Ecology of benthic macroinvertebrates in experimental ponds
I studied life history parameters of 5 taxa of aquatic insects in the orders Ephemeroptera and Odonata, successional patterns over 2 years of pond development, and precision of 15 biological metrics in a series of 6 replicate experimental ponds from March 1989 to April 1990. I determined voltinism, emergence patterns, larval growth rates and annual production for Caenis amica (Ephemeroptera: Caenidae), Callibaetis floridanus (Ephemeroptera: Baetidae), Anax junius (Odonata: Aeshnidae), Gomphus exilis (Odonata: Gomphidae), and Enallagma civile (Odonata: Coenagrionidae). Growth rates ranged from 0.011 to 0.025 mg DW/d for Ephemeroptera and from 0.012 to 0.061 mg DW/d for Odonata. Annual production ranged from 5 to 11 mg DW/sampler/yr for Ephemeroptera and from 10 to 673 mg DW/sampler/yr for Odonata.
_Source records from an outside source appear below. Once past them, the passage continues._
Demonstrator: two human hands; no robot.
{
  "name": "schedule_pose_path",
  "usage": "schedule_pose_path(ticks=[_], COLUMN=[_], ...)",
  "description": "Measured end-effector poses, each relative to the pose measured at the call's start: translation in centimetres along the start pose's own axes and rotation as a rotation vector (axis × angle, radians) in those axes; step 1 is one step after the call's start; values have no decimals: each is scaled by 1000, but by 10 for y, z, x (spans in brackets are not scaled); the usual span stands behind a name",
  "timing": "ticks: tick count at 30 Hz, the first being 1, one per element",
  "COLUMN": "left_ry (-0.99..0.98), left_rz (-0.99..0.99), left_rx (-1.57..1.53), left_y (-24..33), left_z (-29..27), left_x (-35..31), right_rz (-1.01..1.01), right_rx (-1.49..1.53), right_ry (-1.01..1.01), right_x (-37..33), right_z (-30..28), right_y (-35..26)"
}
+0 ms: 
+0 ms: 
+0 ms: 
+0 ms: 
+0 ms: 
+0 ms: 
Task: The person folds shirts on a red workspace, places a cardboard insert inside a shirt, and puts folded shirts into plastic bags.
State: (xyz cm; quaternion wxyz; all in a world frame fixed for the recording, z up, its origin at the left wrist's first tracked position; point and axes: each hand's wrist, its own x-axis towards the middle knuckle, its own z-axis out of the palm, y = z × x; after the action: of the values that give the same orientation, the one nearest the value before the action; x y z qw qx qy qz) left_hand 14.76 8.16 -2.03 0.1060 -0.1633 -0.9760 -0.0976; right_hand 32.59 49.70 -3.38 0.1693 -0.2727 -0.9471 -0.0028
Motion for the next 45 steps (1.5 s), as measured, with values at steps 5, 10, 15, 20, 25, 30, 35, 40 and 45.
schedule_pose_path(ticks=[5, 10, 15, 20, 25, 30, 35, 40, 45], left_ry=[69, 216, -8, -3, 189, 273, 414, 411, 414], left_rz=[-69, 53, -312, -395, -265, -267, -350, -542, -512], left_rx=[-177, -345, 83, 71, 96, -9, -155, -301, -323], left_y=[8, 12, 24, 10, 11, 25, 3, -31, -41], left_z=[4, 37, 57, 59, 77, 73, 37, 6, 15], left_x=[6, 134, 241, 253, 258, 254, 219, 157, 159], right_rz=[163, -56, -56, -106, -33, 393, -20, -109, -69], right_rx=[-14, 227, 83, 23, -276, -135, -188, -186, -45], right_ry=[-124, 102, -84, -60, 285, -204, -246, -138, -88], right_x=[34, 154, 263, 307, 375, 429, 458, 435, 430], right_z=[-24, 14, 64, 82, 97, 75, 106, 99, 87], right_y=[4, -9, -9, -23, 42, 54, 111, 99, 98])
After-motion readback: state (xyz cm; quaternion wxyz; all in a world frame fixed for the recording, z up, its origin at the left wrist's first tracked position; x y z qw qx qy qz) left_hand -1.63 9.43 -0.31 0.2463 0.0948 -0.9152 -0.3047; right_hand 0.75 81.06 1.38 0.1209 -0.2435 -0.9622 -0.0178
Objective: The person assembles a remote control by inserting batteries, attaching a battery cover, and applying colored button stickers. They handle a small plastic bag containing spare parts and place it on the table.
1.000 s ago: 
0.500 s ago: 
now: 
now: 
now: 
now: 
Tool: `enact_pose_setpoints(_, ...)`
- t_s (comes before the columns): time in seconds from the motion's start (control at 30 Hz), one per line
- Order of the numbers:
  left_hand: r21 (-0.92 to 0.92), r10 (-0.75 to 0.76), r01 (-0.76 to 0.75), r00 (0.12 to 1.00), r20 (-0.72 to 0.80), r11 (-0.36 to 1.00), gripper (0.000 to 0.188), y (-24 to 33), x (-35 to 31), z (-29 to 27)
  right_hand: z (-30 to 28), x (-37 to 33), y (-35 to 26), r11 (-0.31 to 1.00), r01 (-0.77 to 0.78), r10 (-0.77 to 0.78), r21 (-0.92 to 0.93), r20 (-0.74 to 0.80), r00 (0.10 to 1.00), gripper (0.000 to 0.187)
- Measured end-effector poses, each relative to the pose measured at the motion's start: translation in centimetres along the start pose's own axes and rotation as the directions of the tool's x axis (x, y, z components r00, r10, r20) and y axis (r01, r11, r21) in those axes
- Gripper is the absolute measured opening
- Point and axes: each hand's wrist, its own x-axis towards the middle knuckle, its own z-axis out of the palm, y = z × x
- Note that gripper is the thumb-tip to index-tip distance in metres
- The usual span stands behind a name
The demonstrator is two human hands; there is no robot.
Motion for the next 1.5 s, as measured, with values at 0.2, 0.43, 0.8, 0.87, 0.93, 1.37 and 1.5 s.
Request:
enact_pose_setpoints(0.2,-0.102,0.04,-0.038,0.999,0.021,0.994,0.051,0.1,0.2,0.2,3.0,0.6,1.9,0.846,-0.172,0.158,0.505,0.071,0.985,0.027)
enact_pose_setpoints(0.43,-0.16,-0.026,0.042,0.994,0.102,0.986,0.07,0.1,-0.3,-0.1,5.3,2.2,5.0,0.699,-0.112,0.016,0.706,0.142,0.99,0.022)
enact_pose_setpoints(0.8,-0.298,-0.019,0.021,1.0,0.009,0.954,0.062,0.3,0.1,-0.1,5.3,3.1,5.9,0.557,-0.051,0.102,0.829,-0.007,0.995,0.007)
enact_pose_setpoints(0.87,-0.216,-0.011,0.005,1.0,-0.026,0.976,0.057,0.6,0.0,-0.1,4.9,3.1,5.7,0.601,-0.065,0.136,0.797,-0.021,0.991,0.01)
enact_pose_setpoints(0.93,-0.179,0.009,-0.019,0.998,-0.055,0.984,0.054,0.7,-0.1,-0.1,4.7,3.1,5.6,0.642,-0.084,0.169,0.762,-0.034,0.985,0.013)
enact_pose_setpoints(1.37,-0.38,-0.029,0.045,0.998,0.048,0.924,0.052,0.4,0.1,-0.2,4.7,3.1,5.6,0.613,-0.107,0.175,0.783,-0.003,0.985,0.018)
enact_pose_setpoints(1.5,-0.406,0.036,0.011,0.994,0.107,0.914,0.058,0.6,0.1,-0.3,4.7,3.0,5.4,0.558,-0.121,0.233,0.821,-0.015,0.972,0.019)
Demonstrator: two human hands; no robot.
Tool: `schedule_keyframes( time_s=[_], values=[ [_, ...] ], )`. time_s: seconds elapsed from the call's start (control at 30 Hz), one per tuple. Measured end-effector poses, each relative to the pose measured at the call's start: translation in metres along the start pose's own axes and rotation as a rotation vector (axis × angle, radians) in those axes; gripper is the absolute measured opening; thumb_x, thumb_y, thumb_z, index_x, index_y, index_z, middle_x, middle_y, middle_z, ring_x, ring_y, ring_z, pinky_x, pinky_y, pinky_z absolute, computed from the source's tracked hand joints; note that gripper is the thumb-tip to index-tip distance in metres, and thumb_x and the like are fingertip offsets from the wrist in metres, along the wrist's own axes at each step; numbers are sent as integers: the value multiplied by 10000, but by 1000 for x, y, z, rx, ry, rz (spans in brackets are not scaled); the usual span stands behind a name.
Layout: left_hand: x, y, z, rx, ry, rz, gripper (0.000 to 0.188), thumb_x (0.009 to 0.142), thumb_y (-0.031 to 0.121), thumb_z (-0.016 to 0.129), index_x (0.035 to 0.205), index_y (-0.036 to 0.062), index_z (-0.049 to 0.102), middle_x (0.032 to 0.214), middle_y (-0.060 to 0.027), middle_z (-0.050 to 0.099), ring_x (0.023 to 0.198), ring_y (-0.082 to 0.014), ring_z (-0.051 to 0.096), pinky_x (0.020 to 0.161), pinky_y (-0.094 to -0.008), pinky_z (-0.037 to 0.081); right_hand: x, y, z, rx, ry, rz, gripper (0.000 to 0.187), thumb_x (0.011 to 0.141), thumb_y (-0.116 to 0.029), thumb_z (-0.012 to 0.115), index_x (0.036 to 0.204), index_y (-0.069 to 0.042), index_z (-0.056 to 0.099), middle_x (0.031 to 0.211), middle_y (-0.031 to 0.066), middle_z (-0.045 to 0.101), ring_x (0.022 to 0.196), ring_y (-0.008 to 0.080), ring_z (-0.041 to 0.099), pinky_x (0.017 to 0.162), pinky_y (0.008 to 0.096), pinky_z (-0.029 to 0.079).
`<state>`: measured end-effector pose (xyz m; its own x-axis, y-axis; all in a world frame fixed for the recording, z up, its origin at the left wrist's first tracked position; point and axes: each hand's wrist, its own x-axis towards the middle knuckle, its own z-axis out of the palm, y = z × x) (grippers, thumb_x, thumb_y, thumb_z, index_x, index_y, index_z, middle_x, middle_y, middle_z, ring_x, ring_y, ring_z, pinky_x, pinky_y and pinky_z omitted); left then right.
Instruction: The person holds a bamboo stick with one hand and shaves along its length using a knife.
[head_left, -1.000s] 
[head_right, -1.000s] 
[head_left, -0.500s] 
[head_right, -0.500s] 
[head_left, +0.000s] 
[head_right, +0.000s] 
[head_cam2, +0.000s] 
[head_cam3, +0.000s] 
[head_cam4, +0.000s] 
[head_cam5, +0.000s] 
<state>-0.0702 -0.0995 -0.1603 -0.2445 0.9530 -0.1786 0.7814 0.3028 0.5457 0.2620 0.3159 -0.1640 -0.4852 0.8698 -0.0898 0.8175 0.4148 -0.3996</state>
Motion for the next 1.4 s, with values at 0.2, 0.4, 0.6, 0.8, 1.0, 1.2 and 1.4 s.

Comparison of the benthic macroinvertebrate community at the end of year 1 to the benthic macroinvertebrate community at the end of year 2 showed no significant differences for community summary measures (total density, taxa richness, diversity, Bray-Curtis similarity index); however, some individual taxa densities were significantly lower at the end of year 2. Physicochemical parameters measured indicated that the ponds were oligotrophic. Submerged macrophytes colonized and became established in most of the ponds during year 2. A few noninsect taxa were not present in expected numbers, probably due to lack of efficient dispersal mechanisms.
Fifteen metrics were analyzed by a statistical procedure that indicates the percent change that must occur (detection limit) to detect true differences between two means. The metrics with the lowest detection limits (usually < 20%) were taxa richness, EOT index (number of taxa in the orders Ephemeroptera, Odonata, and Trichoptera), proportion of Chironominae/Orthocladiinae, and proportion of collector-gatherers. Detection limits of < 20% on all dates were also obtained for taxa richness and EOT index metrics when analyzed using dip net samples. Density metrics only allowed detection limits of about 50% on most dates.
This study provided needed information on the life history of taxa important in shallow, lentic ecosystems, ecological succession in newly created ponds, and statistically sound and ecologically meaningful metrics. This study also provides a valuable baseline for impact assessment work in experimental ponds.